Guyana is not an island unto itself, it faces challenges; it faces challenges on our borders, challenges which have not been resolved for over 50 years, it faces competition from other countries; countries which can produce our traditional commodities – rice, sugar, bauxite, gold, timber, fish in greater quantities and at a lower cost, and sometimes the capability, when given these commodities, to market them around the world more efficiently than we can.
Guyana, equally, cannot expend scarce resources on youth schemes which are not actually benefiting the youth. For example, you remember that fifteen years ago we had a scheme called the President Youth Choice Initiative (PYCI) – Where is that scheme now? After millions of dollars have been spent, what is there to show for the PYCI?
This must not happen to the PYARG. If Guyana is to survive, we must change our approach to youth development. Emphasis must be on education, education and education.
Education is essential in order to provide our young people with the knowledge they need to seek and secure jobs successfully. It is clear, increasingly, however, that while we may be graduating thousands of persons every year from various programmes and from our schools, many have not been able to find satisfactory employment.
I know because I have met some of these young people who have gone across our borders to live and work in Brazil, sometimes very menial jobs, some of them go to Suriname, some of them go to Venezuela, some of them go to the Caribbean.
Many young people who remain here are plagued with unemployment and idleness and unfortunately, not a few; fall into the criminal justice system and end up in jail. In fact, the Director of Prisons said that, three out of four prisoners are youths. This is not a statistic of which I can be proud of.
Guyana, further, suffers from high unemployment and school dropout rates; probably every month, four or five hundred children drop-out of primary and secondary schools in this country. A few years ago, the report of the CARICOM Commission on Youth Development, called, ‘Eye on the future- Invest in Youth now for the community tomorrow,’ noted, among other things, that the primary education dropout rate was at a staggering height. Joblessness among young people in the Caribbean Community at an average of 23% was higher than many other developed and developing countries.
PYARG’s focus, therefore, has to be one of the types of education that prepares young people for employment. Most particularly, youths must be exposed more intensively to information technology and entrepreneurship to enable them when they graduate to start up their own businesses and become independent.
The job market is increasingly influenced by technology, especially information technology. Modern communications transmit information at the speed of light around the world. What I am saying here could be broadcast and shown almost simultaneously, live in Brooklyn or in Berlin.
Machines are replacing human beings; automatic banking machines have become a substitute for bank tellers. Accounting software has made a number of clerical positions in the accounting department become redundant.
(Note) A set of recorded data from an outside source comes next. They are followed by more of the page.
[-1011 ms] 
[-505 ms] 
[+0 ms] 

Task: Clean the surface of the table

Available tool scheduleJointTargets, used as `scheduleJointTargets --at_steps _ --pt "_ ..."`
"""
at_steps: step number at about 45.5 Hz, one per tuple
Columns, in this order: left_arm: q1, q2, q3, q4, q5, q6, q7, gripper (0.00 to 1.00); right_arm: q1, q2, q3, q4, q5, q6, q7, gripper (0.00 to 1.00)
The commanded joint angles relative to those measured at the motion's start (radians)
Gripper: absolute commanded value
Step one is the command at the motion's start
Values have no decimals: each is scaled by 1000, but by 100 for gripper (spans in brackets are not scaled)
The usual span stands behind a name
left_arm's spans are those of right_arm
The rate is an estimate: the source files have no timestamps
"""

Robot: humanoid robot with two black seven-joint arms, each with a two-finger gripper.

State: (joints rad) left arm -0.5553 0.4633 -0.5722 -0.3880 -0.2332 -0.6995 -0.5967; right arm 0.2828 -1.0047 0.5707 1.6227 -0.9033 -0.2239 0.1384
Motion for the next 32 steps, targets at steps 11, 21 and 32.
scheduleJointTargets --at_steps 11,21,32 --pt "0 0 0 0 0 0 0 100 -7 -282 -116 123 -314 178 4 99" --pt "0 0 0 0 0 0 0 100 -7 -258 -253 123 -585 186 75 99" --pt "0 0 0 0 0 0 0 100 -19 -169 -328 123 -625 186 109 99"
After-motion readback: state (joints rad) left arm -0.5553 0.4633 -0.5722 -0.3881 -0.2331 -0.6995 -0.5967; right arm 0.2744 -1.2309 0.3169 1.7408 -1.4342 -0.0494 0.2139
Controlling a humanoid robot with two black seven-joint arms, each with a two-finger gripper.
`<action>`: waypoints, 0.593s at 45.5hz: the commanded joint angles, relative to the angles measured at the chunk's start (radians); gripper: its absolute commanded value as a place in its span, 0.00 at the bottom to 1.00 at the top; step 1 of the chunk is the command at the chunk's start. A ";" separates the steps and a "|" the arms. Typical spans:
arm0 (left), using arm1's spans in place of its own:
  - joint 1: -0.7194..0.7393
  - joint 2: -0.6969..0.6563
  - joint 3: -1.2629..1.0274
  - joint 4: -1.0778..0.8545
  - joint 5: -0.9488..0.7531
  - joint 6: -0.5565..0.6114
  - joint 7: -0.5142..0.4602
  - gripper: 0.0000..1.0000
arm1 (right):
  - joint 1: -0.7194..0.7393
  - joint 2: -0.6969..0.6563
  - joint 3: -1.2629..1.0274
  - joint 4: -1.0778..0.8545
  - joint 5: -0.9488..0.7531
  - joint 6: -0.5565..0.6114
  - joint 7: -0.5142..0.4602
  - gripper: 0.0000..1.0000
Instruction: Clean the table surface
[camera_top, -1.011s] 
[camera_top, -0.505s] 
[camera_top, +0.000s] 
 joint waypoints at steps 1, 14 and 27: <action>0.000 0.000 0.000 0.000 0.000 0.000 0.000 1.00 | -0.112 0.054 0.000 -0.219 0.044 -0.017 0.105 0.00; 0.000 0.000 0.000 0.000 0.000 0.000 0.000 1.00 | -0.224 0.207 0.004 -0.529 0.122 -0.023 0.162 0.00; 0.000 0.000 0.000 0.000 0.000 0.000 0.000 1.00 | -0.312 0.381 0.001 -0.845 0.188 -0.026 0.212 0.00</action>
In such an environment you must become more entrepreneurial; you must make things, you must not expect jobs to fall in your lap, you have to go out there and make employment. You must be able to create businesses in the area of services and small scale manufacturing and I would encourage agriculture (farming).
The principal objective of our government is the creation of more jobs for our young people. We want young people to be inheritors, not just of the future; that is inevitable, but we want you to have a good life.
Education, employment and entrepreneurship must be emphasized as a critical aspect of youth development. Youth schemes like this; the Presidential Youth Award: Republic of Guyana must place greater emphasis on education if it is to satisfy the needs of our large youth population. Education will help you therefore, to secure a better future, and those who graduate from the PYARG must be able to look forward to employment for satisfactory adult life.